I just came upon Pope Francis’ address from this past Wednesday, and found it quite moving.
In this address, he reflects on the call of Abraham:
Abraham is thus the man of the Word. When God speaks, man becomes the receptor of that Word and his life the place in which it seeks to become flesh. This is a great novelty in man’s religious journey: the life of a believer begins to be understood as a vocation, thus as a calling, as the place where a promise is fulfilled; and he moves in the world not so much under the weight of an enigma, but with the power of that promise, which one day will be fulfilled. And Abraham believed God’s promise. He believed and he set out without knowing where he was going — thus says the Letter to the Hebrews (cf. 11:8). But he had trust.
In reading the Book of Genesis, we discover that Abraham experienced prayer in constant faithfulness to that Word, which periodically appeared along his path. In short, we could say that in Abraham’s life faith becomes history. Faith becomes history.
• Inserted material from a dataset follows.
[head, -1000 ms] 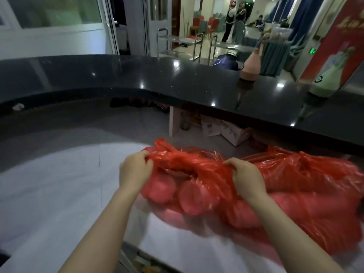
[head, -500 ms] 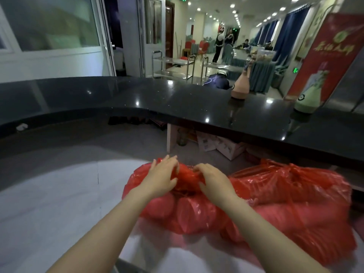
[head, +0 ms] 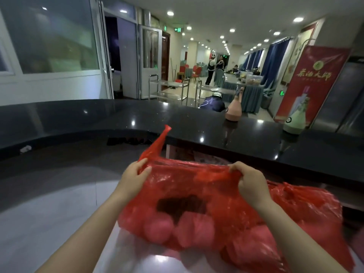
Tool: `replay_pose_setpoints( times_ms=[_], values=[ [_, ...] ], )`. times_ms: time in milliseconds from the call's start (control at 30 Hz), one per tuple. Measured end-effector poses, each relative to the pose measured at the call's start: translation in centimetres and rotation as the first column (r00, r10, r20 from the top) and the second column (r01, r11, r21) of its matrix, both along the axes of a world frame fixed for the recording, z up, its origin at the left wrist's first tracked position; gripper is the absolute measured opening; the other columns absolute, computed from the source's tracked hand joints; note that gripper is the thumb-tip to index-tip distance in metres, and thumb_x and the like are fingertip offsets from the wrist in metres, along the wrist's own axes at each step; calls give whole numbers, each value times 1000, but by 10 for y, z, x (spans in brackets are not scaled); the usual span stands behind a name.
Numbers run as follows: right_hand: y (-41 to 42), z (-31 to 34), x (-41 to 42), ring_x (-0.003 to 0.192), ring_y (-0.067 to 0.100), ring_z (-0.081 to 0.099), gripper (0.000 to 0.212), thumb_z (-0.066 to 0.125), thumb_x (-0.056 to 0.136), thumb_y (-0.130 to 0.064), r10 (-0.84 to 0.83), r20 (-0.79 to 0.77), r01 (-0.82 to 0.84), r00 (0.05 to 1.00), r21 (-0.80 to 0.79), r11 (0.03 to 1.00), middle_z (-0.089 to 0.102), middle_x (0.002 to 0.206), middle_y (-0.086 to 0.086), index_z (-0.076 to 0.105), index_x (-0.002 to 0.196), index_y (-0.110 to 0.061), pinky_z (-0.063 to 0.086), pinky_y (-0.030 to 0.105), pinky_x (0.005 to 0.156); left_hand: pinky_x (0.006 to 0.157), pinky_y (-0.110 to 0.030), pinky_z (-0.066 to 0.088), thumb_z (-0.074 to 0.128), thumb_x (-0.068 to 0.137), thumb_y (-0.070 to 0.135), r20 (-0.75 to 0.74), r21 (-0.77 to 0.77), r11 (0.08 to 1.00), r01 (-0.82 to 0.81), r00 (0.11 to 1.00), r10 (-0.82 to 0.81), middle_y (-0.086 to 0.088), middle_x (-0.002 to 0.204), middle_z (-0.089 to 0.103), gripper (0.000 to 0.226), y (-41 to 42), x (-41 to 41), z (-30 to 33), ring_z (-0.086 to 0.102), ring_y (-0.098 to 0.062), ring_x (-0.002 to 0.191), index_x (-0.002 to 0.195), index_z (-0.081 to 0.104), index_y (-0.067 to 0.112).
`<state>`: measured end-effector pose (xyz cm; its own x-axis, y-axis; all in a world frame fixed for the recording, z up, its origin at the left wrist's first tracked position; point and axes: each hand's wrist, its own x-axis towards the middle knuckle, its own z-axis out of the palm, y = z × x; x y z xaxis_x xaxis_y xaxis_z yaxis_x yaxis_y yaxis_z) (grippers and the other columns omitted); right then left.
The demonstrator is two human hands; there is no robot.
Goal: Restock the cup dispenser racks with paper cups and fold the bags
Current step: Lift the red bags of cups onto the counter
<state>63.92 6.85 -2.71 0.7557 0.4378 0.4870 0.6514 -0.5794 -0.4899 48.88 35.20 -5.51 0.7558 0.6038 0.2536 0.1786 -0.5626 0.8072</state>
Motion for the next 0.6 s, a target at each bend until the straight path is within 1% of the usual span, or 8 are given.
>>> replay_pose_setpoints(
  times_ms=[167, 200, 267, 333, 400, 467, 533, 600],
  values=[
    [13, 20, -4, 129, 22, 43, 40, 51, 74, 6, 53, -11, -54, 999, -193, 980, 55, 134, 2, 74, 97, -17, 33, 33, 109, 104, -36, 38, 57, 91, 15, -17, 6, 1000, -17, 1000, 17, -6, 142, 45, 60, 10, -1, 21, 46, -21, 127, 147, 34, 17],
    [17, 22, -11, 127, 20, 45, 34, 55, 76, 2, 69, 23, -65, 997, -142, 988, 57, 131, 3, 75, 96, -16, 33, 33, 109, 103, -38, 41, 57, 91, 16, -5, -10, 1000, -6, 1000, 6, -4, 142, 47, 60, 9, -3, 22, 48, -21, 125, 146, 35, 19],
    [28, 26, -31, 112, 12, 55, 21, 60, 82, -9, 125, 181, -146, 976, 104, 984, 66, 111, -2, 75, 94, -17, 41, 27, 100, 101, -42, 44, 58, 91, 19, 51, -44, 999, 6, 999, -4, -2, 139, 51, 57, 6, -4, 23, 54, -20, 120, 145, 38, 20],
    [41, 32, -50, 101, 1, 58, 24, 53, 89, -33, 260, 224, -305, 939, 201, 931, 66, 103, -12, 68, 106, -24, 43, 16, 90, 100, -41, 47, 60, 91, 23, 117, -60, 998, 7, 993, 0, 2, 134, 55, 54, 3, -8, 24, 56, -17, 117, 142, 43, 21],
    [57, 35, -59, 108, 0, 57, 40, 40, 92, -53, 410, 10, -409, 912, 88, 908, 64, 115, -15, 54, 124, -34, 45, 18, 90, 94, -38, 51, 65, 88, 27, 170, -58, 998, 13, 985, -3, 6, 123, 61, 47, 0, -12, 26, 61, -13, 108, 134, 53, 23],
    [70, 29, -51, 123, 10, 50, 52, 38, 92, -57, 346, -126, -364, 930, -185, 913, 55, 134, -9, 42, 137, -31, 41, 28, 100, 82, -39, 56, 70, 84, 28, 210, -41, 999, -5, 978, 13, 8, 102, 69, 31, 1, -17, 29, 67, -11, 90, 115, 64, 29],
    [74, 22, -41, 129, 21, 44, 58, 51, 89, -49, 180, -78, -194, 981, -492, 849, 49, 139, -2, 39, 140, -23, 36, 35, 106, 77, -35, 58, 70, 84, 25, 226, -9, 999, -47, 973, 48, 12, 89, 70, 17, 6, -21, 29, 67, -6, 81, 98, 67, 33],
    [69, 16, -37, 120, 27, 50, 40, 57, 85, -32, 162, -51, -156, 986, -649, 745, 59, 125, 2, 54, 124, -23, 40, 36, 99, 83, -32, 55, 63, 89, 16, 183, 2, 998, -63, 981, 61, 11, 95, 70, 20, 13, -25, 25, 66, -5, 89, 99, 68, 32]
  ],
)
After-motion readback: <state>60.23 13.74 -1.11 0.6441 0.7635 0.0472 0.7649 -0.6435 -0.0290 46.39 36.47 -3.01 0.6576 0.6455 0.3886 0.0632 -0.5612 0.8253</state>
Indeed Abraham, with his life, with his example teaches us this path, this path in which faith becomes history. God is no longer seen only in cosmic phenomena, as a distant God, who can instill fear. The God of Abraham becomes “my God”, the God of my personal history, who guides my steps, who does not abandon me; the God of my days, companion in my adventures; the God Providence. I ask myself and I ask you: do we have this experience with God? “My God”, the God who accompanies me, the God of my personal history, the God who guides my steps, who does not abandon me, the God of my days? Do we have this experience? Let us think about this a bit.
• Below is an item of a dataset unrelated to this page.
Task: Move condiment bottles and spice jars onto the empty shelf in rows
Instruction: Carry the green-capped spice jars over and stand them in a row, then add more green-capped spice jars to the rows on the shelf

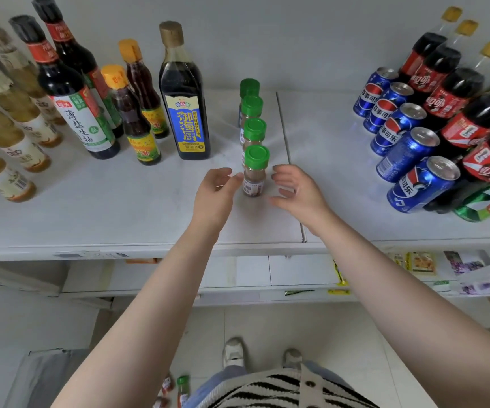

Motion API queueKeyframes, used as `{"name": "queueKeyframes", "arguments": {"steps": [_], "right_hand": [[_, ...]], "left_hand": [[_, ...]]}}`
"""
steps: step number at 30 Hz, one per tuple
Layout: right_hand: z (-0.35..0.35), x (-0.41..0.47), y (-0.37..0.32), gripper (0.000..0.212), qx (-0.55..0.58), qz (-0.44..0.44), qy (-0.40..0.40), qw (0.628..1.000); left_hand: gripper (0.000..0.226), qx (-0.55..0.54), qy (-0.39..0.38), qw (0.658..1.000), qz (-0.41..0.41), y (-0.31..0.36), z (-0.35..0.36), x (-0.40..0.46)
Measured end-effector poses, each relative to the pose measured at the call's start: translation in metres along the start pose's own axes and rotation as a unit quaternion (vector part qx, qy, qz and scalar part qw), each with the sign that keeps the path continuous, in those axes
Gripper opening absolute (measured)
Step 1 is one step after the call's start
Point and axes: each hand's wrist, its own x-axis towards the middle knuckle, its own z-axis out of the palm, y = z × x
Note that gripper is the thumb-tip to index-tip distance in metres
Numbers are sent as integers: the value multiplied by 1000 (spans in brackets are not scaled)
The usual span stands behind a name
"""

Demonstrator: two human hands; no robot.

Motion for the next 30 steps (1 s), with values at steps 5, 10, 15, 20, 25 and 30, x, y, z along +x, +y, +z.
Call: {"name": "queueKeyframes", "arguments": {"steps": [5,10,15,20,25,30], "right_hand": [[-16,-56,5,48,-30,-28,60,997],[-13,-139,19,30,-62,-105,-25,992],[32,-228,54,31,-132,-136,-232,954],[93,-302,97,35,-212,-133,-404,880],[153,-360,118,35,-256,-135,-477,830],[227,-396,132,36,-320,-136,-505,790]], "left_hand": [[38,39,101,991,73,-25,-28,-53],[39,110,179,975,75,-75,-70,-154],[42,154,264,950,-63,-151,-89,-283],[45,185,279,924,-187,-213,-107,-397],[47,182,299,897,-269,-267,-144,-470],[47,162,301,879,-332,-324,-191,-509]]}}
How beautiful that, called by God, we move in the world “with the power of that promise.” The great task is to become at first “the receptor of that word” so that, by our lives, we might incarnate its meaning and mission. To become receptive is hard. But we become receptive, Pope Francis explains, through becoming familiar with God up to arguing – “Let us not be afraid to argue with God!”
“O Lord God, what will you give me” (Gen. 15:2), “O Lord God, how am I to know that I shall possess it?” (Gen. 15:8), “Can a child be born to a man who is a hundred years old? (Gen. 17:17), etc.,etc.